We initially took ideas from the existing FAQ chatbots on websites but we wish to further improve the functionalities of chatbots by being more accessible and user friendly through voice recognition technology and simpler user interface. We also implemented machine learning to achieve more accurate pairs between patient symptoms and conditions.
What it does
iDoc is an ios app that asks the user to talk or write about their medical symptoms. It uses machine learning to check what medical conditions the user most likely has, then gives advice on how to proceed. May it be immediately going to an ER or just resting well, iDoc gives a preliminary diagnosis for those who are unsure about whether or not to seek medical attention.
How we built it
We used Tensorflow to train a neural network that takes a string input and compares the root words against an existing database of symptoms. It then returns the most probable condition based on the set of symptoms, as well as the corresponding advice. The training model was converted into CoreML to optimize on-device performance and ensure user privacy. It also ensures that our app is responsive even when the internet is unavailable.
Challenges we ran into
Aside from a few bugs in the neural network, we also had difficulties converting the ML training model into CoreML. It was hard for us to find a correctly formatted database of user inputs with which to train our model. Our team had limited experiences in UI/UX, so it was difficult for us to come up with a user-friendly interface.

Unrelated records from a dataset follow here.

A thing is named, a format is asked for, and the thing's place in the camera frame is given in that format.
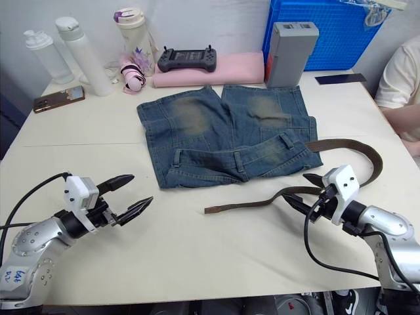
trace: white water bottle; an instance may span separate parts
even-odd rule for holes
[[[72,17],[63,16],[55,21],[60,37],[79,64],[96,95],[107,96],[114,91],[110,78],[93,51],[89,39],[83,33],[79,22]]]
[[[125,45],[132,54],[134,62],[145,76],[152,76],[155,71],[155,61],[143,12],[137,8],[121,9],[114,13],[114,21],[124,37]]]

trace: shoe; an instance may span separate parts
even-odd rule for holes
[[[357,304],[359,303],[359,294],[356,290],[349,290],[344,297],[332,292],[334,315],[354,315]]]

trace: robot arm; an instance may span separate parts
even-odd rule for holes
[[[113,191],[132,180],[121,175],[98,186],[91,179],[70,176],[66,179],[64,199],[67,210],[25,227],[13,240],[9,258],[0,268],[0,310],[35,309],[41,312],[54,268],[61,254],[76,239],[108,224],[124,225],[145,210],[153,197],[140,200],[122,215],[113,213],[102,194]]]
[[[359,184],[349,165],[332,169],[323,177],[304,176],[323,188],[320,207],[309,219],[315,222],[323,216],[333,224],[343,224],[345,232],[360,236],[370,246],[388,314],[420,314],[420,245],[410,221],[397,213],[355,201]],[[306,215],[313,210],[296,195],[284,198]]]

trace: beige shirt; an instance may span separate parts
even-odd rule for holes
[[[420,36],[406,41],[389,60],[379,82],[375,101],[379,106],[399,108],[420,104]],[[420,140],[420,128],[400,135]]]

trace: pink foam pad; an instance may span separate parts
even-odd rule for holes
[[[214,72],[207,72],[204,69],[172,69],[163,73],[156,64],[153,82],[155,87],[262,83],[264,82],[263,52],[218,56]]]

Accomplishments that we're proud of
We’ve encountered a variety of bugs in the process of building this app. Conversion of our training model into CoreML and correctly formatting the database. Despite the hardships we faced, we were able to solve those bugs.
What we learned
Other than learning and solving the hardships that we ran into, we also learned about the implementation of machine learning in python using Jupyter notebook interface and application of APIs including Microsoft Azure to add functions in our app. Furthermore, we also gained additional experiences with designing the user interface and animations on IOS devices.
What's next for IDoc
In the short term, we will include an additional user input option using multiple choice style guided instructions to improve flexibility in the event that users are unable to describe their conditions. Beyond that, we wish to include a greater library of diseases and conditions in our database to further improve the usability of this app. We are also planning to include emotion capture technology to make our chatbots more sympathetic. Lastly, we plan on incorporating reinforcement learning to help the app learn and improve itself over time to give more accurate diagnosis.